Cyber-security is no longer just an IT issue. Whilst I am sure that you, the security-conscious reader of this blog would never do such a thing, 59% of employees circumvent or disable security features (such as passwords and key locks) on their corporate and personal mobile devices. Put simply, employees have become complacent about the risks involved in accessing sensitive information on what are really rather losable and potentially insecure devices.

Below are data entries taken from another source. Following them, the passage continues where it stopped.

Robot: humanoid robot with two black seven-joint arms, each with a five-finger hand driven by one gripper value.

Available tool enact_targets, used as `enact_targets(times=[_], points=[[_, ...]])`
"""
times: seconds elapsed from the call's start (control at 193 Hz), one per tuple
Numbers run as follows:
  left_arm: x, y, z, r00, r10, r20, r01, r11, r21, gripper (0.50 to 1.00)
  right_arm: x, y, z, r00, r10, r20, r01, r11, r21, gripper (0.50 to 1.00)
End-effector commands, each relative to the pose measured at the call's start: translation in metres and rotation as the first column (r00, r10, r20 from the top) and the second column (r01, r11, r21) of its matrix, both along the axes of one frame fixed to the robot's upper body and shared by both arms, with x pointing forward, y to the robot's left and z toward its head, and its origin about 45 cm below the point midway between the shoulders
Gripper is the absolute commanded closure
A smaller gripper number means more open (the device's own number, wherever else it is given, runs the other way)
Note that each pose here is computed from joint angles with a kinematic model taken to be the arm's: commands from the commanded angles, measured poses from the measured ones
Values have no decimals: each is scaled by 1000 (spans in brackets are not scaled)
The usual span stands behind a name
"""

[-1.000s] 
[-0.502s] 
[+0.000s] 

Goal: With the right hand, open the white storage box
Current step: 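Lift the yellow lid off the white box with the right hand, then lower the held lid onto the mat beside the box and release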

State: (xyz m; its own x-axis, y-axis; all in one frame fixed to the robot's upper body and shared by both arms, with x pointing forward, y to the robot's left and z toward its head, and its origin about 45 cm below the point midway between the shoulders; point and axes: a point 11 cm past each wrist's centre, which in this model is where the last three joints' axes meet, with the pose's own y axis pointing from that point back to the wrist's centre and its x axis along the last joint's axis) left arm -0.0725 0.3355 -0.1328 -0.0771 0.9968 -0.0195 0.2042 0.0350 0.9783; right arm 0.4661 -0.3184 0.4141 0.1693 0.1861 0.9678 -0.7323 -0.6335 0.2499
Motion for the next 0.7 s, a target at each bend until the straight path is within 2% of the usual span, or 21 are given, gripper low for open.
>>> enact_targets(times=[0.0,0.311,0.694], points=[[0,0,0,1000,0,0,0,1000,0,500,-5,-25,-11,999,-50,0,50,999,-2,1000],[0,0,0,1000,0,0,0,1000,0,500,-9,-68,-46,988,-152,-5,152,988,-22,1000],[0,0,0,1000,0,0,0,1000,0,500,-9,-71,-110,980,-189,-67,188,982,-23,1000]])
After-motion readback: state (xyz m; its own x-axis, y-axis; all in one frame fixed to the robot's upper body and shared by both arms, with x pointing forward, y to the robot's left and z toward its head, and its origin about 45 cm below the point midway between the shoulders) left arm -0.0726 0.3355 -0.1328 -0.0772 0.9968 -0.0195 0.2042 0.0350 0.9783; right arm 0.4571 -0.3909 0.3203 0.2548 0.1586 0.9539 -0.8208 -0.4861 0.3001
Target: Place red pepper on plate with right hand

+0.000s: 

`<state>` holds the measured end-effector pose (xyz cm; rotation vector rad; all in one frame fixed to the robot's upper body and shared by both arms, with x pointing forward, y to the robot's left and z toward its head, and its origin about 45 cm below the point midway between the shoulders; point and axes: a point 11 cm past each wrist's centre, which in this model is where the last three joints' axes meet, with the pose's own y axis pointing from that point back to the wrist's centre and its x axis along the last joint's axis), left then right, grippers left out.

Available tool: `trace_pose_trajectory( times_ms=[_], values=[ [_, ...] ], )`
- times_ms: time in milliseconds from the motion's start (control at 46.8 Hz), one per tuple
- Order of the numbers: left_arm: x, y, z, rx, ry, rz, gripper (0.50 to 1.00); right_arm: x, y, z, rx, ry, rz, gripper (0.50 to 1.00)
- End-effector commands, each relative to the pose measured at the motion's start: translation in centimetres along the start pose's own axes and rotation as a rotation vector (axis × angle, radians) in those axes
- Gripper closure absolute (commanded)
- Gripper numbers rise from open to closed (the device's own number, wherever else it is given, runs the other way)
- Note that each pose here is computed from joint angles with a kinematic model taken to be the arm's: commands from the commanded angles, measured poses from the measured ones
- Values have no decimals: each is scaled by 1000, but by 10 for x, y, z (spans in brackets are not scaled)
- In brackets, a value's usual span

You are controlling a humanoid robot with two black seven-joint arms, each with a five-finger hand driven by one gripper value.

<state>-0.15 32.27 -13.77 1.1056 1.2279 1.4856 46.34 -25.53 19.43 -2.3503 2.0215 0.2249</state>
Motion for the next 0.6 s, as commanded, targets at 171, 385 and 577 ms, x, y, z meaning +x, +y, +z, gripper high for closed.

The stats speak for themselves: one in six Britons lost their mobile in 2010 and 72% of UK organisations admit that employees have lost confidential information on USB memory sticks. Aside from the obvious embarrassment and that rather shamefaced call to the IT department to report a “temporarily misplaced” device, there are also the rather more serious issues of business reputation and data protection legislation to worry about.

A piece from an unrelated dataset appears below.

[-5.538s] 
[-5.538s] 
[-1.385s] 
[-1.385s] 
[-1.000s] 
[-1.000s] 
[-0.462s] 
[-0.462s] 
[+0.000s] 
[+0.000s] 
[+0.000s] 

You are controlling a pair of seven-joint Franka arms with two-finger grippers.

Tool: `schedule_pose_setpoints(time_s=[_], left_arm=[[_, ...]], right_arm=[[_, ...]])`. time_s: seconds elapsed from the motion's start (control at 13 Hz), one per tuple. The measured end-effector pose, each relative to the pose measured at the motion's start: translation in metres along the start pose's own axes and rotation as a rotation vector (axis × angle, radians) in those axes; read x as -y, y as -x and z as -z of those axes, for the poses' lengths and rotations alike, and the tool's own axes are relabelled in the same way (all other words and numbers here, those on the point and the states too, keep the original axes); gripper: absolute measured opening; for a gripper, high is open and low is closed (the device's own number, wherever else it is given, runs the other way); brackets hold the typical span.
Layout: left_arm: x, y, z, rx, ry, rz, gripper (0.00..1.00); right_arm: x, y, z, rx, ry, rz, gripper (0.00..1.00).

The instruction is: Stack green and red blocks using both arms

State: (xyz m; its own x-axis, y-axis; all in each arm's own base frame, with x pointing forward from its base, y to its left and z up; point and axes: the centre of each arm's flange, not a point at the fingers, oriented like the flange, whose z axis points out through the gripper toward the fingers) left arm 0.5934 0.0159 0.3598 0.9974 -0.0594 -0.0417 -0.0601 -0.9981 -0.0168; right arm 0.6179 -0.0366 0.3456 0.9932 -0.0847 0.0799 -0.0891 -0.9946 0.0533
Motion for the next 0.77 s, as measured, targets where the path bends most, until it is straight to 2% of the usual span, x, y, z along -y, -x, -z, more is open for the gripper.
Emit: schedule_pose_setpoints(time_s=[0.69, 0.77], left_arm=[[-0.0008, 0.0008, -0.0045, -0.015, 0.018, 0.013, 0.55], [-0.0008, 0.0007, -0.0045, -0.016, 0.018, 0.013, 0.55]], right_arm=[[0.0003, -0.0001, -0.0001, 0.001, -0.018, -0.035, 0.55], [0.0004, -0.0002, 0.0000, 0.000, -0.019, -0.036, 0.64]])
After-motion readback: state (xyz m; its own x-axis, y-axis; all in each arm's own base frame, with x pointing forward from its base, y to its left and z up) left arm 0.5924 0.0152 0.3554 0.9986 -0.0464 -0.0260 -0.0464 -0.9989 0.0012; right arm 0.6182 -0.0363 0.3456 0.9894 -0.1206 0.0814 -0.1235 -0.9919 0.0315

In January this year, the European Commission proposed a comprehensive reform of the EU’s data protection rules. The new legislation (to be implemented from 2014) would require public and private sector organisations to notify “both individuals and the relevant data protection authority without undue delay, where feasible within 24 hours, if data is accidentally or unlawfully destroyed, lost, altered, accessed by or disclosed to unauthorised persons.” The regulatory authority could impose fines of up to €1m or 2% of global annual revenues for failing to comply.
Combine this with the growing adoption by businesses of cloud computing and one can understand why global spending on cyber-security is expected to grow at 10% a year over the next three to five years. The mid-market has seen its fair share of transactions recently, with Sophos’s purchase of Astaro, Corero’s acquisition of Top Layer Security, and Lyceum’s secondary buy-out of Clearswift. This sector is definitely going to be one to watch in 2012.